The tediously finicky work is being carried out simultaneously in Atlanta and Moscow, with an exchange of U.S. and Russian scientists. Because variola’s genome is large for a virus, some 175,000 building blocks long, researchers needed to make the job more manageable. So they cut its genetic material into segments by using a series of enzymes that snip DNA in different places. Then we reassembled these chunks, says Mahy. By figuring out where their ends overlap, we’ve laid out the whole genome in order. (As a simple analogy, imagine being handed three torn slips of paper, one saying is a bomb, a second there is, and a third, bomb in your desk. By matching the overlapping parts, you would soon get the message in the right order and head for the door.)

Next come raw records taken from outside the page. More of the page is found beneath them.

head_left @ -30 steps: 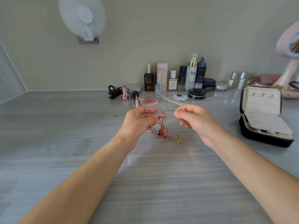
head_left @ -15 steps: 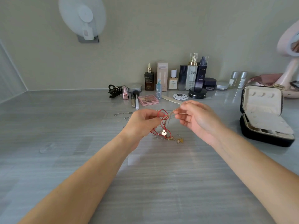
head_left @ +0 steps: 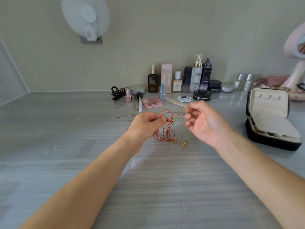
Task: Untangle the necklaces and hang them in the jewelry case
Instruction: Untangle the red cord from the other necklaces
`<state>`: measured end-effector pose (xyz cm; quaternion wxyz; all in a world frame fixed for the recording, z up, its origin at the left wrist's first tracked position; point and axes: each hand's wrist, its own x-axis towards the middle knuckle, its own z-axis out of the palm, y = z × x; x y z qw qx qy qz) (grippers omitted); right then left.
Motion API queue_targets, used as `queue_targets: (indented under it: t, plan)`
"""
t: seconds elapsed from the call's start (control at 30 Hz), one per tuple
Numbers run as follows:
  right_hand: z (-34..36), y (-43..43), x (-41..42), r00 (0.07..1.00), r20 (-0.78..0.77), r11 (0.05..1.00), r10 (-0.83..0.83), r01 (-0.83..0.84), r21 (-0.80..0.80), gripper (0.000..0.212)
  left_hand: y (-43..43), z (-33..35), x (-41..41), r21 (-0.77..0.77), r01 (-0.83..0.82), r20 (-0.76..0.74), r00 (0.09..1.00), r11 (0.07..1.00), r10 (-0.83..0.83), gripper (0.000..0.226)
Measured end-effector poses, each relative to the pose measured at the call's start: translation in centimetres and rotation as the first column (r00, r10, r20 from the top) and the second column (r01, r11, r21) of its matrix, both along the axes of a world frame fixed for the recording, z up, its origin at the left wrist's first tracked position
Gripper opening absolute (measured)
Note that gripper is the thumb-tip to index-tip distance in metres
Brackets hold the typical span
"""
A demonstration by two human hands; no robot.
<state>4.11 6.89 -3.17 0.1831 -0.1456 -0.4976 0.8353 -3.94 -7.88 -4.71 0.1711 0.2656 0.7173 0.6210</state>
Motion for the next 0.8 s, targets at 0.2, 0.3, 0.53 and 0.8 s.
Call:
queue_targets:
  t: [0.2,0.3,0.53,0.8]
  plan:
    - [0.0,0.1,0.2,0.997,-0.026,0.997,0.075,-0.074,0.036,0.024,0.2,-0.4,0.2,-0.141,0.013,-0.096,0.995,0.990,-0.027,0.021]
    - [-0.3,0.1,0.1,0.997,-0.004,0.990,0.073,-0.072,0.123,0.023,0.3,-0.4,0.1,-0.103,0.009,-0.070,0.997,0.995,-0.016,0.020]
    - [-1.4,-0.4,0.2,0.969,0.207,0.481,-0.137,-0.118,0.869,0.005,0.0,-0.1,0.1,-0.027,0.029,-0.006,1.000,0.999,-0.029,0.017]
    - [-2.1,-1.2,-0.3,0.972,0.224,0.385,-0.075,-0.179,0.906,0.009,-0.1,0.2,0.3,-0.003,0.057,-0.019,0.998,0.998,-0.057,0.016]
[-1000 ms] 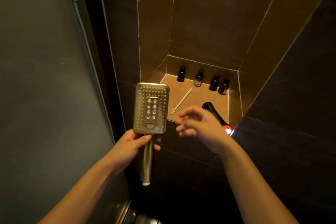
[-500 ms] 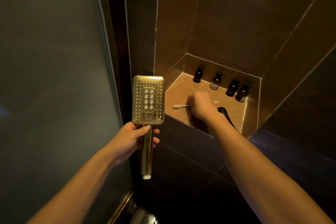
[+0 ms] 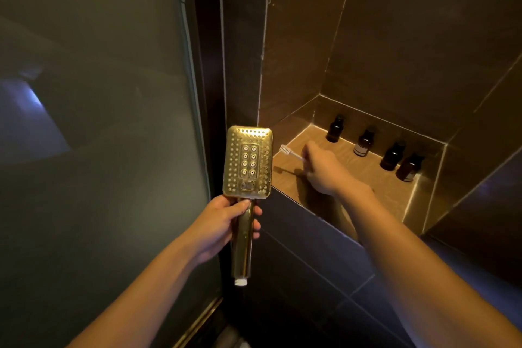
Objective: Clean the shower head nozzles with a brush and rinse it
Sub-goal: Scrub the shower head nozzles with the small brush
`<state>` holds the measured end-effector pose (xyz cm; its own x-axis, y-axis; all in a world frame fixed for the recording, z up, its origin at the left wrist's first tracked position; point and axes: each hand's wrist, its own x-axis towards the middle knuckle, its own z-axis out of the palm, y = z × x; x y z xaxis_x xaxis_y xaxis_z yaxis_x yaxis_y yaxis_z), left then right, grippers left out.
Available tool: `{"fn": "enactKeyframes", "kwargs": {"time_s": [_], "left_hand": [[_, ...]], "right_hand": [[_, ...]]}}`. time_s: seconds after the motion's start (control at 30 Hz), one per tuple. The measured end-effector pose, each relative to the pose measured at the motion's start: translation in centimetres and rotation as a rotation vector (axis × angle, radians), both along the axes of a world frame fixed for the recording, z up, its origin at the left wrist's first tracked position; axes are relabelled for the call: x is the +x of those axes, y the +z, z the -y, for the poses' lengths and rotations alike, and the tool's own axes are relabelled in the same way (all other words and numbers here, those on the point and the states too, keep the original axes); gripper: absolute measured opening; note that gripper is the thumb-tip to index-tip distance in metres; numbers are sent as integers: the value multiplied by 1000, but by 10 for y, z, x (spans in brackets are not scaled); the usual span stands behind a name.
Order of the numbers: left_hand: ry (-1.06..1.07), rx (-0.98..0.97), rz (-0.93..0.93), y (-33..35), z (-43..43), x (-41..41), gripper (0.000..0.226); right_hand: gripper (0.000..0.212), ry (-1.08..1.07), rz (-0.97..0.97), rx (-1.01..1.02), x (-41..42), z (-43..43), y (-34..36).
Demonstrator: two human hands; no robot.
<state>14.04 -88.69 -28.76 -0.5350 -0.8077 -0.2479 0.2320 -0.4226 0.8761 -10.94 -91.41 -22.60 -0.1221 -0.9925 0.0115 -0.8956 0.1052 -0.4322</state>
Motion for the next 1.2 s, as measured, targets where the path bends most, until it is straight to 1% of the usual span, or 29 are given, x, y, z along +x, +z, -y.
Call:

Now that variola’s genome is assembled in the correct order, the sequence of its individual building blocks is being worked out and written down so that it can be stored for all time in data bases. At that point not only the virus but any cloned chunks of its DNA can safely be destroyed, according to Giorgio Torrigiani. Should the need arise, researchers will have an accurate but harmless record of the virus: for example, if smallpox or a similar disease should ever reemerge, virologists will immediately be able to identify it by comparing its DNA with the preserved variola DNA sequences. Meanwhile, of course, vaccinia will still be around in abundance if mass immunizations should ever become necessary.
The World Health Organization, perhaps recalling the Birmingham tragedy, has also suggested some further precautions as the execution date nears. In 1985 six mysterious ampoules, dated 1952, turned up in London; nobody knew for sure what was in them, but variola was suspected and the vials were destroyed. As a result, WHO may ask all labs known to have experimented with the virus to make quite sure no overlooked vials remain tucked away in cobwebby corners or forgotten at the bottom of hoary freezers. At least one virologist has suggested that all freezers that once harbored variola should be emptied out and thoroughly disinfected, just in case virus escaped from a leaky vial: it can survive for many years at subzero temperatures.
But heat is another matter. In fact, incineration is the method planned for variola’s demise on a yet to be designated date in December 1993. So far at least, nobody has planned a ceremony. But the plan is to destroy both U.S. and Russian stocks on the appointed hour and day, with officials from both nations presiding over the executions.
The occasion doesn’t promise the grim pomp normally attendant on executions. Nothing very dramatic is going to happen, I imagine, Mahy says. We’ll simply put the entire contents of the freezer into a tin, put the tin into an autoclave [a laboratory oven], and turn on the heat. Forty-five minutes at a temperature of 266 degrees will do the job; the lights in nearby North Decatur will not even dim.
But a major human milestone will have been achieved. A plague and its cause will recede into history, and few will mourn their passing. You have to put it in psychological perspective, says Torrigiani. After all, we’re destroying an organism that has, over history, killed millions of human beings. Nobody’s going to miss it.